→ **Stored items**
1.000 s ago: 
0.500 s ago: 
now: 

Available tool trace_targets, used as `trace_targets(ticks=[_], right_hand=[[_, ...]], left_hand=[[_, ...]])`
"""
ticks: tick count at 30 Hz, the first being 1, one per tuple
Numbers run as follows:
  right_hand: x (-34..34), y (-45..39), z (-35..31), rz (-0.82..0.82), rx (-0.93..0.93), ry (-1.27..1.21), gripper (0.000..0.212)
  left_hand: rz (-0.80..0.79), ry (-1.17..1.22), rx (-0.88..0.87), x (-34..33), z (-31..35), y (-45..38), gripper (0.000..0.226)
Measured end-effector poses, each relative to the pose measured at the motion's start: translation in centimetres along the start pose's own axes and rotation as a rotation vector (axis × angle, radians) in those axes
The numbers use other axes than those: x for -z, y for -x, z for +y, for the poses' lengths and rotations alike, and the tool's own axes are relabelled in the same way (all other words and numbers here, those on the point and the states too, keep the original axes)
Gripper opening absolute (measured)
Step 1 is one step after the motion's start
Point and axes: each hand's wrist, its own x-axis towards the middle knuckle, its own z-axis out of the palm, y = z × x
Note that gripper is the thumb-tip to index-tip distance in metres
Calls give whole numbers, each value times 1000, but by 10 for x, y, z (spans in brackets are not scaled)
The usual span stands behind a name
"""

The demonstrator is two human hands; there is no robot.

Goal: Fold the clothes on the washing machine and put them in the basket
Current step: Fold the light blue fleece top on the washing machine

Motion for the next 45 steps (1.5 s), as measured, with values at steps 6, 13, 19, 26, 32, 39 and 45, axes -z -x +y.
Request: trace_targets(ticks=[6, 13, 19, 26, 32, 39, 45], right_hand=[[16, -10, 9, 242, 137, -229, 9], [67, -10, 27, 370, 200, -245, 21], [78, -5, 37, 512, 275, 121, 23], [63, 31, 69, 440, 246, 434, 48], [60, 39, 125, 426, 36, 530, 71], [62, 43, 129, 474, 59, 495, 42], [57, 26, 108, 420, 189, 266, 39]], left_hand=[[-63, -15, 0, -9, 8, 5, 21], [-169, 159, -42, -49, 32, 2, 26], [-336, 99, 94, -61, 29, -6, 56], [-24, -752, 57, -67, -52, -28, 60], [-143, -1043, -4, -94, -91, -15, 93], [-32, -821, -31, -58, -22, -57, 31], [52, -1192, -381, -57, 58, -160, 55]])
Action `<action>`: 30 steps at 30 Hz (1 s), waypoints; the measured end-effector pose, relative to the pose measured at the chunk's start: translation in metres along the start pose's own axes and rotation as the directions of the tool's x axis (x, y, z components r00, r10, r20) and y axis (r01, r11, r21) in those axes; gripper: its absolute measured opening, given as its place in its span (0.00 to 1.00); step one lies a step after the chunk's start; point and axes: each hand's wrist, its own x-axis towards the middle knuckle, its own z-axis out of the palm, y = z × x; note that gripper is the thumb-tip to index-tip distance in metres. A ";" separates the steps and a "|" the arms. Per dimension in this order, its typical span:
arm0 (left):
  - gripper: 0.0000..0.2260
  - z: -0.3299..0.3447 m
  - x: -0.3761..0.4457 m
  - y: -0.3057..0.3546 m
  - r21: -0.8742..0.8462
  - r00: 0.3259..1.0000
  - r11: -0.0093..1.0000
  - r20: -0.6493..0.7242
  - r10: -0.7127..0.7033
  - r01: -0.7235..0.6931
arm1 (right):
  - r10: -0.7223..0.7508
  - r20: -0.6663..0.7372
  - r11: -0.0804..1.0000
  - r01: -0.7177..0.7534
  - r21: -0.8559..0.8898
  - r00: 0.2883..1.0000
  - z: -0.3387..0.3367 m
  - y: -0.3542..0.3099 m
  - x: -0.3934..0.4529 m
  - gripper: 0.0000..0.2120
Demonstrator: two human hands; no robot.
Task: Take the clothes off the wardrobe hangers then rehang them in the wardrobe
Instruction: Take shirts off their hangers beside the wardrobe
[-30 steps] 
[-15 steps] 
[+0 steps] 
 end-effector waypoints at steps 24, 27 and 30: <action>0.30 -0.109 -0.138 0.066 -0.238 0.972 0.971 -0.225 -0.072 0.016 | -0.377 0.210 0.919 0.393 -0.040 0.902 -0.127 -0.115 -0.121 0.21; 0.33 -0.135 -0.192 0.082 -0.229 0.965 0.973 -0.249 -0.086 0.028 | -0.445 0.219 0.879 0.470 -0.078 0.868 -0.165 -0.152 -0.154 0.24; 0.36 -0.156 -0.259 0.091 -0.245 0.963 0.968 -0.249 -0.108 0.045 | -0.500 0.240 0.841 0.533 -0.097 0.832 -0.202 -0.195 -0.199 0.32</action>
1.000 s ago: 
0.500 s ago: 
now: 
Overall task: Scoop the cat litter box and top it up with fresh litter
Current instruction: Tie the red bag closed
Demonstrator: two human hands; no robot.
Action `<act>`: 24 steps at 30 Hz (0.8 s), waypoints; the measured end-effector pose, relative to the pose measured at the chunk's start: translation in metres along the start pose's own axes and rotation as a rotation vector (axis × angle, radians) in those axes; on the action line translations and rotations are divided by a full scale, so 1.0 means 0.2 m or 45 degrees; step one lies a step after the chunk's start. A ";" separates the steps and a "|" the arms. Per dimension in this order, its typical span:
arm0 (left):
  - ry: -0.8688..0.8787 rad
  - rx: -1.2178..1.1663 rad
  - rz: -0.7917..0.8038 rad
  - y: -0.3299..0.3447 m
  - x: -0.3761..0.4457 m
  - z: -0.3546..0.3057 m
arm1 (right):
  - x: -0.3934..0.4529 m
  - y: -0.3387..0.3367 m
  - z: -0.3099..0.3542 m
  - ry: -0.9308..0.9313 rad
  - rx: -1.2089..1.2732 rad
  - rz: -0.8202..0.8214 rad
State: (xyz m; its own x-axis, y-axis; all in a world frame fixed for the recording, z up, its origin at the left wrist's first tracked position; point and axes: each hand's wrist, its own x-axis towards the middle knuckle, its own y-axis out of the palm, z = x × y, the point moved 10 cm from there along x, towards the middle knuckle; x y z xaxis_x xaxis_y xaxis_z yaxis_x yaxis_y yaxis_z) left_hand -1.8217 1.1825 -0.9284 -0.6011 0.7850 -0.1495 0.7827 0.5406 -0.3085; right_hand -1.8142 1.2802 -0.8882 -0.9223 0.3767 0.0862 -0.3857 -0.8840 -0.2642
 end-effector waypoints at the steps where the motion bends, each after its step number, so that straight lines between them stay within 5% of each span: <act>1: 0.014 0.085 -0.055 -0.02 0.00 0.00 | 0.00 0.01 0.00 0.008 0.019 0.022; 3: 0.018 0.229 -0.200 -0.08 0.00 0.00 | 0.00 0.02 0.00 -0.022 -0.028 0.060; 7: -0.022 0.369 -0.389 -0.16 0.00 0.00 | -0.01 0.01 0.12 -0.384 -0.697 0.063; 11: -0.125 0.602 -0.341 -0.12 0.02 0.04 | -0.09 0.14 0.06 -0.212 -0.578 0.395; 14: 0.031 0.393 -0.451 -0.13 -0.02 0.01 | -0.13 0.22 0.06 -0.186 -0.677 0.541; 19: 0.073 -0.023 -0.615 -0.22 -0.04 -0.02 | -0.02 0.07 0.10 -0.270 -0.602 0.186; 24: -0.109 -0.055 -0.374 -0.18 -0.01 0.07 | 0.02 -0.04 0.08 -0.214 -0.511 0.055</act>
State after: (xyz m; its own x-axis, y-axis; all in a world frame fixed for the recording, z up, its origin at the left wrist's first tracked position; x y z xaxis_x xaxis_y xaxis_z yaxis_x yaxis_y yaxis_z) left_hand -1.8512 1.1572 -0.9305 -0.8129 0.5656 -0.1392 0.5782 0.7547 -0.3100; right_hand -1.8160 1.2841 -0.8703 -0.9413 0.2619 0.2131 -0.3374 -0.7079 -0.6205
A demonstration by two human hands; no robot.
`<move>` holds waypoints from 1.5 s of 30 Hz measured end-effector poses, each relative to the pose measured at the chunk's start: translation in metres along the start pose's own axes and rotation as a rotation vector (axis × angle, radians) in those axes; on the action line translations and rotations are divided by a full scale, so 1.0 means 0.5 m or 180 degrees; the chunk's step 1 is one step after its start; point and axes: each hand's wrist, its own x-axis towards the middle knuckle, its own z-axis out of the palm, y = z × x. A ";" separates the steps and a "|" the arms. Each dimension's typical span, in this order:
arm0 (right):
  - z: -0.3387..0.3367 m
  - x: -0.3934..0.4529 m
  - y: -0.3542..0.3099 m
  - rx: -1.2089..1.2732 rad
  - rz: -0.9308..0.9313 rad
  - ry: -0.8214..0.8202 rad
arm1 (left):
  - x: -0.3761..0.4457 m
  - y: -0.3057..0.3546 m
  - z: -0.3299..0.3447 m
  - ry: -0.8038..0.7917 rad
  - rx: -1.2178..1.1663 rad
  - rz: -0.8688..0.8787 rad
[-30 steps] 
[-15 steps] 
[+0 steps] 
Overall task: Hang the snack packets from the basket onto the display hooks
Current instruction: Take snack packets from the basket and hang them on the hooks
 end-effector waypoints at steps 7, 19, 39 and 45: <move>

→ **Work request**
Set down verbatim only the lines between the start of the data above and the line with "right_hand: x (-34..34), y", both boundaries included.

→ **Response**
1.000 s ago: 
0.500 s ago: 
now: 

Available tool trace_targets, used as `trace_targets(ticks=[_], right_hand=[[_, ...]], left_hand=[[_, ...]])`
"""
ticks: tick count at 30 Hz, the first being 1, one per tuple
Numbers run as follows:
  right_hand: x (-34..34), y (-45..39), z (-35..31), rz (-0.82..0.82), rx (-0.93..0.93), ry (-1.27..1.21), gripper (0.000..0.212)

This exercise has been answered in full.